After a bench trial, the court rejected Sportsman's trademark infringement claim and all related claims that are based on a "likelihood of [consumer] confusion" since "the parties operate wholly unrelated businesses [and t]herefore, confusion in the marketplace is not likely to develop." Id. at 282-83. But on Sportsman's trademark dilution action, where a likelihood of confusion was not necessary, the district court found for Sportsman's. The court concluded (1) that sporty's was a famous mark entitled to protection under the FTDA since "the ` Sporty's' mark enjoys general name recognition in the consuming public," id. at 288, and (2) that Sporty's Farm and Omega had diluted sporty's because "registration of the `sportys.com' domain name effectively compromises Sportsman's Market's ability to identify and distinguish its goods on the Internet. . . . [by] preclud[ing] Sportsman's Market from using its `unique identifier,'" id. at 289. The court also held, however, that Sportsman's could only get injunctive relief and was not entitled to "punitive damages . . . profits, and attorney's fees and costs" pursuant to the FTDA since Sporty Farm and Omega's conduct did not constitute willful dilution under the FTDA. Id. at 292-93.
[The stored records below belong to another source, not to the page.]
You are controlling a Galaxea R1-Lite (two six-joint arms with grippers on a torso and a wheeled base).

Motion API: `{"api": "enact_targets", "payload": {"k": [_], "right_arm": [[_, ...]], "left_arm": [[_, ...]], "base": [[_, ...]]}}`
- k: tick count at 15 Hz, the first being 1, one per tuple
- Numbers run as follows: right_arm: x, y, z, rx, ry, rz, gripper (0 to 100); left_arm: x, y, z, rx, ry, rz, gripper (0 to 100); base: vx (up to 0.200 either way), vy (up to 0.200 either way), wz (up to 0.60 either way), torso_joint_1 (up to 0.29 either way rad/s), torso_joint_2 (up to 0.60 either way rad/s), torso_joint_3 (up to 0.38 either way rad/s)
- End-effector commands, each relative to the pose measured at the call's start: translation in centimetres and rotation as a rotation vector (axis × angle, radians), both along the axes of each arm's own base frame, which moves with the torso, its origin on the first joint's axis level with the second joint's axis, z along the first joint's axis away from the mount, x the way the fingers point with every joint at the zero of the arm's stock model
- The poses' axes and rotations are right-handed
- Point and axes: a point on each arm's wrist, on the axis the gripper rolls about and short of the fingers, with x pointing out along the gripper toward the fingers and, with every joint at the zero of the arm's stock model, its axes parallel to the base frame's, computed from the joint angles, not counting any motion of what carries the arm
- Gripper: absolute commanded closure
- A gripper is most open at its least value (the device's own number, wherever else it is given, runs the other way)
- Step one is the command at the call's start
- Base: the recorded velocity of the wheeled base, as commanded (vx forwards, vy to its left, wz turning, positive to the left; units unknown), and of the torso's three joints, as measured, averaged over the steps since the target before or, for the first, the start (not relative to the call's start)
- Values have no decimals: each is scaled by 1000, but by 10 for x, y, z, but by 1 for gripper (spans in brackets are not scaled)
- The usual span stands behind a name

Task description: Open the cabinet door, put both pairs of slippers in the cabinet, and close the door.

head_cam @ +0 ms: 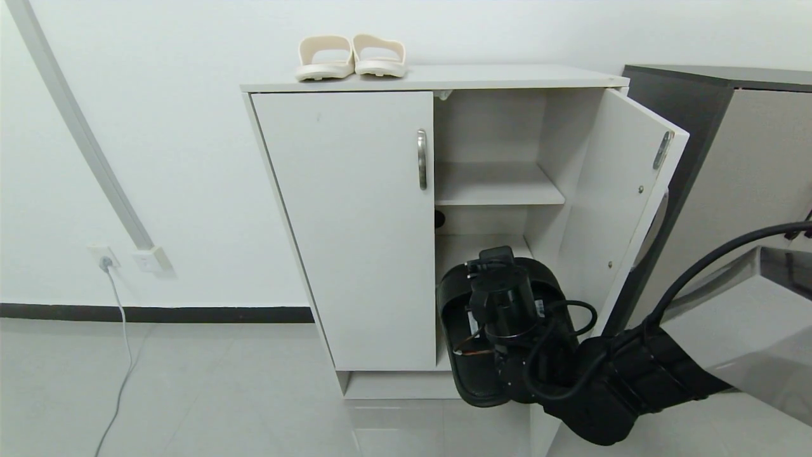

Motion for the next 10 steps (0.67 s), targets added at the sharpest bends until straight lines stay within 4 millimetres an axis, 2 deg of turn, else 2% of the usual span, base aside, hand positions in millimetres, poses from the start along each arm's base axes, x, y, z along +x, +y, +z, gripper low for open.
{"api": "enact_targets", "payload": {"k": [1,5,10], "right_arm": [[-4,-6,5,3,-3,-2,100],[-10,-18,2,-11,12,-12,100],[-12,-47,1,-30,30,-64,100]], "left_arm": [[0,0,0,-1,2,1,100],[0,0,0,-1,2,1,100],[0,0,0,-1,0,1,100]], "base": [[0,0,0,0,0,0],[0,0,0,0,0,0],[0,0,0,0,0,0]]}}
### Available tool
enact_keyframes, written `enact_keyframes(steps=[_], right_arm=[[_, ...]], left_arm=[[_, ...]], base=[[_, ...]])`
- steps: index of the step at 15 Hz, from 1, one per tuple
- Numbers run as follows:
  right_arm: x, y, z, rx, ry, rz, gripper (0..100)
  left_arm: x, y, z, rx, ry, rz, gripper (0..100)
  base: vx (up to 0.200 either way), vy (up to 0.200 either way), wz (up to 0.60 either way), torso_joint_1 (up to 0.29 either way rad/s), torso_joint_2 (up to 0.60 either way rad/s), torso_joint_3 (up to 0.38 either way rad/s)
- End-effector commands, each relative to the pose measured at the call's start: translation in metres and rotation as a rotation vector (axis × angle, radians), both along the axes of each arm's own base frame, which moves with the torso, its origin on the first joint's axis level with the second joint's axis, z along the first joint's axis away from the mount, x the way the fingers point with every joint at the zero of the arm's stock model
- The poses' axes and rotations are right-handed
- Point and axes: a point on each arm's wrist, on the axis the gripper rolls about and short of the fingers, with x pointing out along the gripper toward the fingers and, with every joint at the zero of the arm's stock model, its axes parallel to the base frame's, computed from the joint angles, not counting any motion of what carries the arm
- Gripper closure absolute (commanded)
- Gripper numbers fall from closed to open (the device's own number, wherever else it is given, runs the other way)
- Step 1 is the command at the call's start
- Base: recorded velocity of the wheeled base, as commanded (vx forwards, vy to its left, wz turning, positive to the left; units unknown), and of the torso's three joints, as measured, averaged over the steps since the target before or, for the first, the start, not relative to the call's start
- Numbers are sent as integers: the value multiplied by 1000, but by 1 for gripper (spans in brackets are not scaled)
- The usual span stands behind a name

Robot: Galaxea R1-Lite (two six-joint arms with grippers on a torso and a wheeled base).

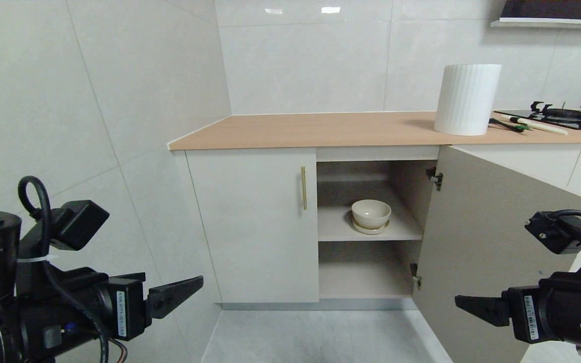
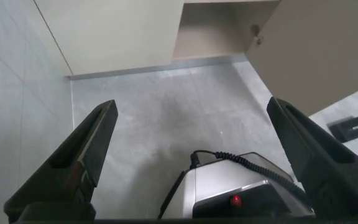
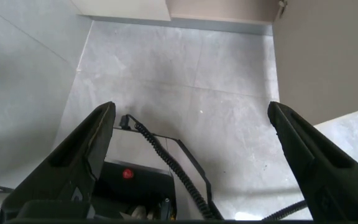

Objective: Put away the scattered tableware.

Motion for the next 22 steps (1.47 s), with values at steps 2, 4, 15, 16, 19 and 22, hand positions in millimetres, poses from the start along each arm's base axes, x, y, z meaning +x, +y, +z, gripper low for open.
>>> enact_keyframes(steps=[2, 4, 15, 16, 19, 22], right_arm=[[-2, -1, 0, -2, -2, -3, 0], [-2, -2, 1, -3, -10, -9, 0], [8, -31, -2, -138, 58, -119, 0], [10, -33, -3, -142, 68, -135, 0], [18, -42, -7, -179, 89, -171, 0], [38, -68, -10, -202, 128, -306, 0]], left_arm=[[0, 0, 0, 0, -1, 0, 0], [0, 0, 0, 1, 1, 0, 0], [0, 0, 0, 2, 0, -1, 0], [1, 0, 0, 1, 2, 0, 0], [0, 0, -2, 3, 6, 0, 0], [0, 0, -2, 3, 6, 0, 0]], base=[[0, 0, 0, 0, 0, 0], [0, 0, 0, 0, 0, 0], [0, -182, 0, 1, 3, 2], [0, -200, 0, 7, 2, 7], [0, -67, 0, 1, 2, 1], [0, 0, 0, 0, 0, 0]])
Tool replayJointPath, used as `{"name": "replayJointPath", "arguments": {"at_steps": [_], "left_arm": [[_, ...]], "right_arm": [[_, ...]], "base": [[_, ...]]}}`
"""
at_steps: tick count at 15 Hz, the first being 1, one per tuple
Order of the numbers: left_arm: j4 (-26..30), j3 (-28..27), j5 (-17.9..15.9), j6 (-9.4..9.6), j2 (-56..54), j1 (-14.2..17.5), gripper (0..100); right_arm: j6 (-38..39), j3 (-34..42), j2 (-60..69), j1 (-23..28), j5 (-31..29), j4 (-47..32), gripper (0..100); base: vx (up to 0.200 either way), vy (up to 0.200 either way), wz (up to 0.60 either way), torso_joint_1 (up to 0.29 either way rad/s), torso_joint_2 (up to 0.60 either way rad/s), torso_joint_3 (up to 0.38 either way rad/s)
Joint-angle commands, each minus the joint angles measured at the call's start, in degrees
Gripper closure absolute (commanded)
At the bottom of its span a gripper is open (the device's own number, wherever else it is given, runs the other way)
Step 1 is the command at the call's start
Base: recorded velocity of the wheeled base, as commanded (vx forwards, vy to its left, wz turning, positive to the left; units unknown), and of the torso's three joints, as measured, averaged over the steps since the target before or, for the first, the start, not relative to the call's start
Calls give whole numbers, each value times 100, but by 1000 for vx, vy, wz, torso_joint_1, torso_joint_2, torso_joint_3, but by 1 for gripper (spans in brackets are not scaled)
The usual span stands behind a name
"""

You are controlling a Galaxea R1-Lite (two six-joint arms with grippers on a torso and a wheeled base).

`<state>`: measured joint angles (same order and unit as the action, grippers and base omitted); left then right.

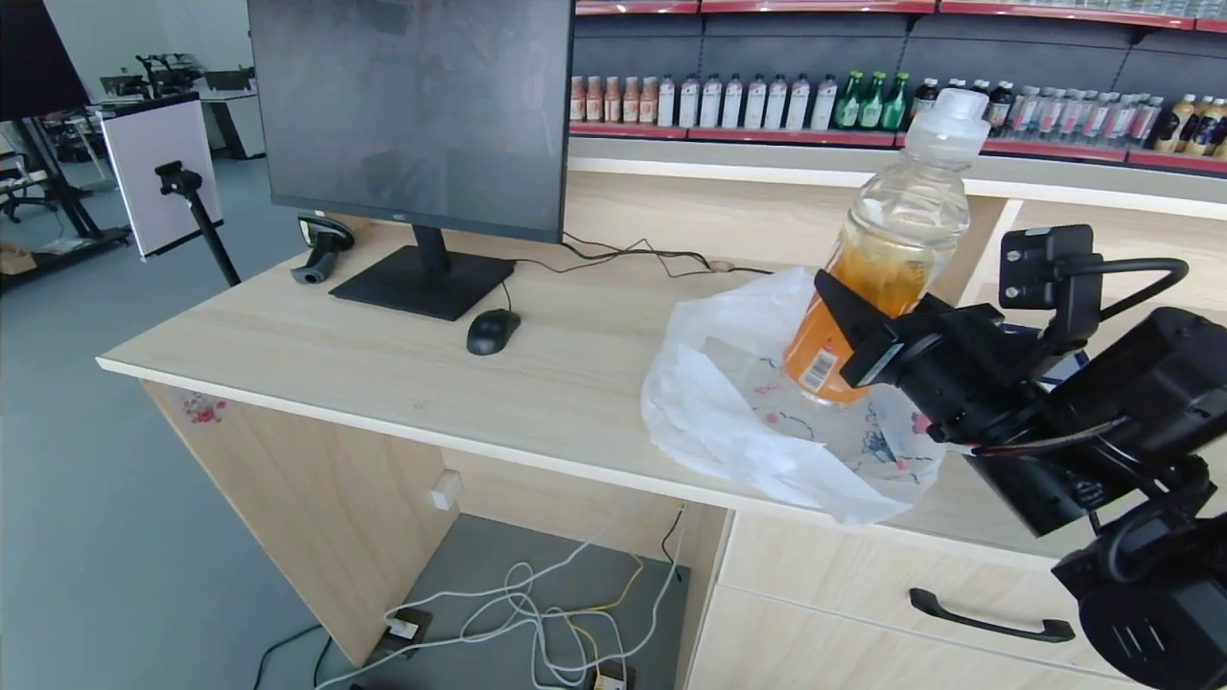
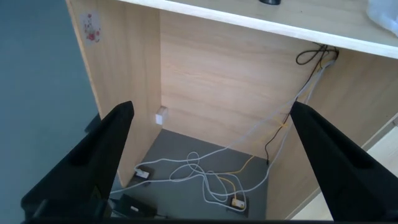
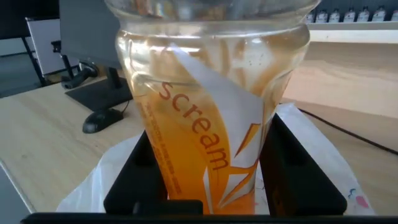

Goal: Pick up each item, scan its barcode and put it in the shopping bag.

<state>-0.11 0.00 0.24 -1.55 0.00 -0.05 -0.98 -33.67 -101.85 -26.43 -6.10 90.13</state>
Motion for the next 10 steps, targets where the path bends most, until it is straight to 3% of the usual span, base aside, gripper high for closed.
{"name": "replayJointPath", "arguments": {"at_steps": [1, 5, 10], "left_arm": [[-7, 0, 2, -3, 9, -4, 0], [2, 0, 2, -3, 0, -4, 0], [2, 0, 2, 5, 0, -4, 0]], "right_arm": [[-26, -491, -458, -3, -6, -12, 100], [-8, -1370, -1355, 33, -6, -12, 100], [-87, -1660, -1935, 375, 47, -12, 100]], "base": [[0, 0, 0, 0, 0, 0], [0, 0, 0, 0, 0, 0], [0, 0, 0, 0, 0, 0]]}}
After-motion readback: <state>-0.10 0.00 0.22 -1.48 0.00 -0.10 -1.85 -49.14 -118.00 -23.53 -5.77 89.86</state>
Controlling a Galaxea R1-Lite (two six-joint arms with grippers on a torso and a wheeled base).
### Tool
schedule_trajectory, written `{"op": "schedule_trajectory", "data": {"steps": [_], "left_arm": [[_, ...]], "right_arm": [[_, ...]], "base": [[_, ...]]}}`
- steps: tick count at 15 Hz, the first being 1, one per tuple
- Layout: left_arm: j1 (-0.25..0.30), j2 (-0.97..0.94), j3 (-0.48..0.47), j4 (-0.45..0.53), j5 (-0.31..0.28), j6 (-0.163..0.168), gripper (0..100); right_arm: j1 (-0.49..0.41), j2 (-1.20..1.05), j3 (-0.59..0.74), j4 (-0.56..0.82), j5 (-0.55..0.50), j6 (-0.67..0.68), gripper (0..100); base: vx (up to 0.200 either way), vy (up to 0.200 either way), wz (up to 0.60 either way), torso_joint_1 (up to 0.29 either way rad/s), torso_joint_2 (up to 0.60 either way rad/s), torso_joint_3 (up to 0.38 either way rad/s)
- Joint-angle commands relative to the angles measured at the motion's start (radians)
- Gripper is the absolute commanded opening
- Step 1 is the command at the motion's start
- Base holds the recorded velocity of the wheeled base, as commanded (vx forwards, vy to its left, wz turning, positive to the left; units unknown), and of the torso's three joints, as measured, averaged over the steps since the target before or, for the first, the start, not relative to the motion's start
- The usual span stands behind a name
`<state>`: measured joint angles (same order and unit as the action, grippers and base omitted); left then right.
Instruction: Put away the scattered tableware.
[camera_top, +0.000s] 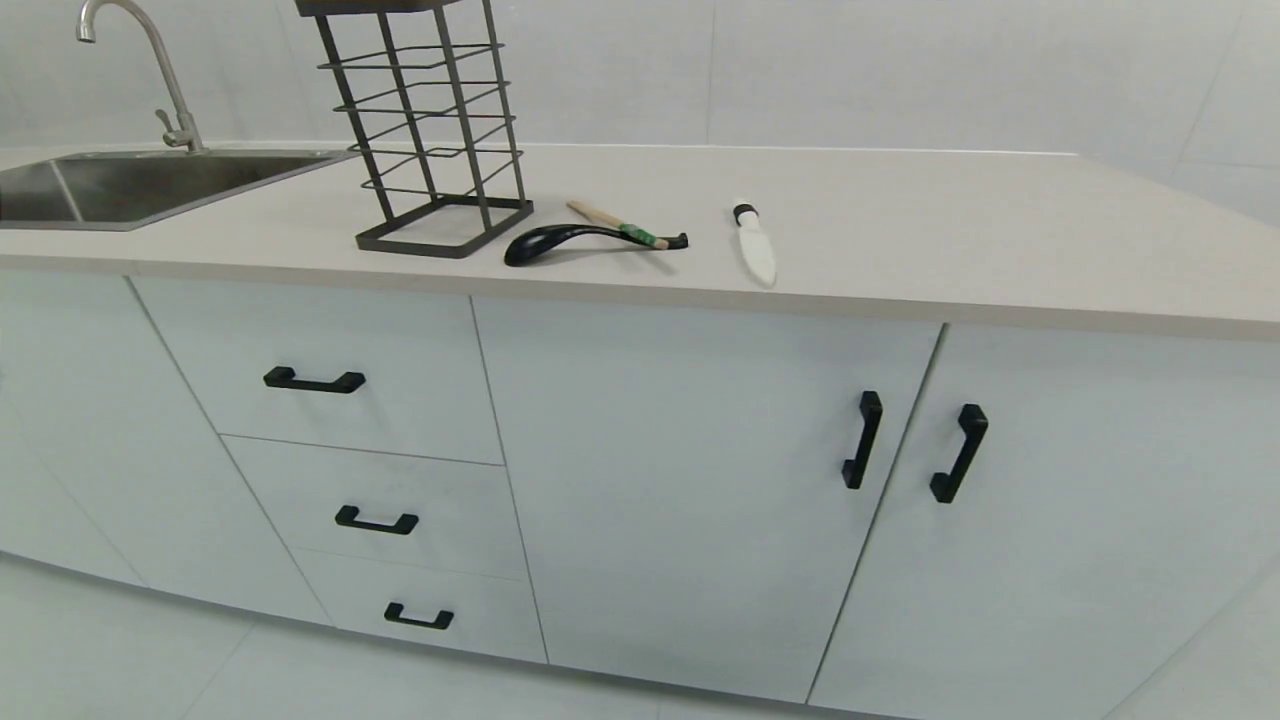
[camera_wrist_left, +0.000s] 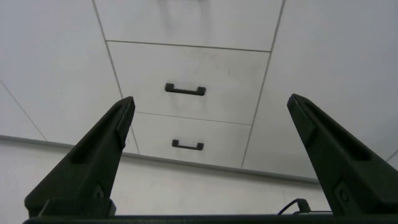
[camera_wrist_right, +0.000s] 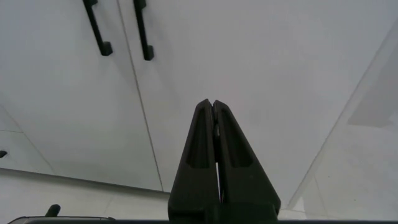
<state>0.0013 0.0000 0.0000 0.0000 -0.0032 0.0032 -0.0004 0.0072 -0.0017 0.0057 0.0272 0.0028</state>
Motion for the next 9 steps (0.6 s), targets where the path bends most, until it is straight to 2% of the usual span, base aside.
{"op": "schedule_trajectory", "data": {"steps": [1, 9], "left_arm": [[0.0, 0.0, 0.0, 0.0, 0.0, 0.0, 100], [0.0, 0.0, 0.0, 0.0, 0.0, 0.0, 100]], "right_arm": [[0.0, 0.005, 0.0, 0.0, 0.0, 0.0, 0], [0.0, 0.005, 0.0, 0.0, 0.0, 0.0, 0]], "base": [[0.0, 0.2, 0.0, 0.012, 0.0, 0.002], [0.0, 0.2, 0.0, 0.002, 0.0, 0.001]]}}
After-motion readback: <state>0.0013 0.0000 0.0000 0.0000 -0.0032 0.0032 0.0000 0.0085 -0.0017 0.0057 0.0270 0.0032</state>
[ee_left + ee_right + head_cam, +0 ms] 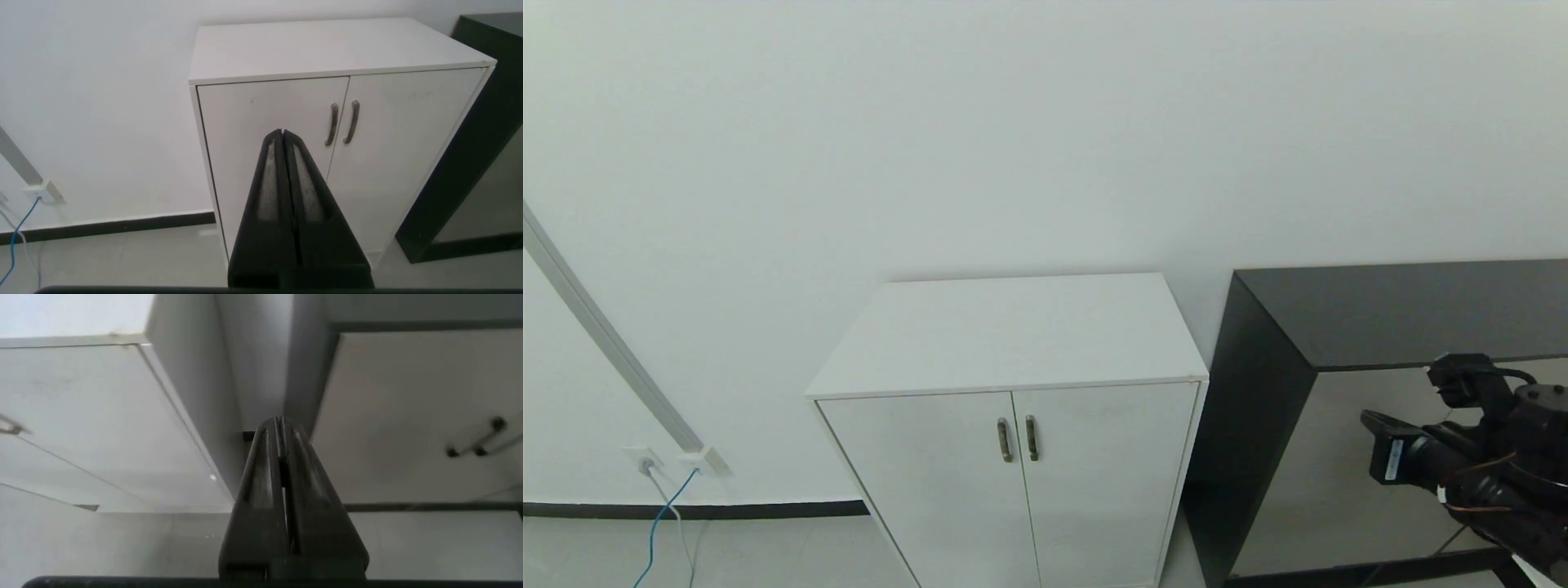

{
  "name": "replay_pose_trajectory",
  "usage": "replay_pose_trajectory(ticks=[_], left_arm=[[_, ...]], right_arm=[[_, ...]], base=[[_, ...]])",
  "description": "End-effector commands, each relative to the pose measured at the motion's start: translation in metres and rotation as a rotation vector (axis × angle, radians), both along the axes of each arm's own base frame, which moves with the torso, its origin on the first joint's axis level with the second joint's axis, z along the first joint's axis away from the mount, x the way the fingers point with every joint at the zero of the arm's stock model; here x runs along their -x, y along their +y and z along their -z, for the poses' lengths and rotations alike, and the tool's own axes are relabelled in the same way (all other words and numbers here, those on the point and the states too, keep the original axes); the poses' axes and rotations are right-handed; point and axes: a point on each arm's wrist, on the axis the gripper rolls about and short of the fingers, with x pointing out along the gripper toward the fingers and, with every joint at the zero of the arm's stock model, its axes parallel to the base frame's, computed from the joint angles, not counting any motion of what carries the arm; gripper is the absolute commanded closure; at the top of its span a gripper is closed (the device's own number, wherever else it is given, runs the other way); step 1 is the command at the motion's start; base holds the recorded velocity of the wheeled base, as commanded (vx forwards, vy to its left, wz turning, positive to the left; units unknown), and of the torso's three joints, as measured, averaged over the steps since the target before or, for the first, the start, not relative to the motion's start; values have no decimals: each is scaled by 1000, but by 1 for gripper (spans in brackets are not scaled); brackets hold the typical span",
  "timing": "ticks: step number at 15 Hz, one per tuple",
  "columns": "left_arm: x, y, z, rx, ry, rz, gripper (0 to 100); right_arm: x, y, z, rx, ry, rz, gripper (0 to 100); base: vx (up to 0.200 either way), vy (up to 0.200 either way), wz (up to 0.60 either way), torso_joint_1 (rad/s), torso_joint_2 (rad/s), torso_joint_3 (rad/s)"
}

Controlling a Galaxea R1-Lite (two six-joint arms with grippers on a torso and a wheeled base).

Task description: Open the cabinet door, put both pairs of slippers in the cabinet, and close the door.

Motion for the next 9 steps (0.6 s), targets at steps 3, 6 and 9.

The district court also rejected Sportsman's federal actions for false designation and unfair competition on the same rationale. These rulings have not been appealed.
The FTDA does not provide for punitive damages. It does, however, contemplate treble damages. See 15 U.S.C. § 1125(c)(2); § 1117(b).
Finally, the district court ruled that, although Sporty's Farm had violated the FTDA, its conduct did not constitute a violation of CUTPA. This conclusion was based on the district court's finding that Sportsman's had failed to show by a preponderance of the evidence (1) that Sporty's Farm and Omega's "conduct was immoral, unethical, oppressive, or unscrupulous," and (2) that Sportsman's "suffered a substantial injury sufficient to establish a CUTPA claim." Id. at 291-92.
The district court then issued an injunction forcing Sporty's Farm to relinquish all rights to sportys.com. And Sportsman's subsequently acquired the domain name. Both Sporty's Farm and Sportsman's appeal. Specifically, Sporty's Farm appeals the judgment insofar as the district court granted an injunction in favor of Sportsman's for the use of the domain name. Sportsman's, on the other hand, in addition to urging this court to affirm the district court's injunction, cross-appeals, quite correctly as a procedural matter, the district court's denial of damages under both the FTDA and CUPTA. See 16A Charles Alan Wright et al., Federal Practice and Procedure § 3974.4 (3d ed. 1999) ("[A] cross-appeal is required to support modification of the judgment. . . .").
Omega has not appealed since it prevailed on all the claims made against it by Sportsman's.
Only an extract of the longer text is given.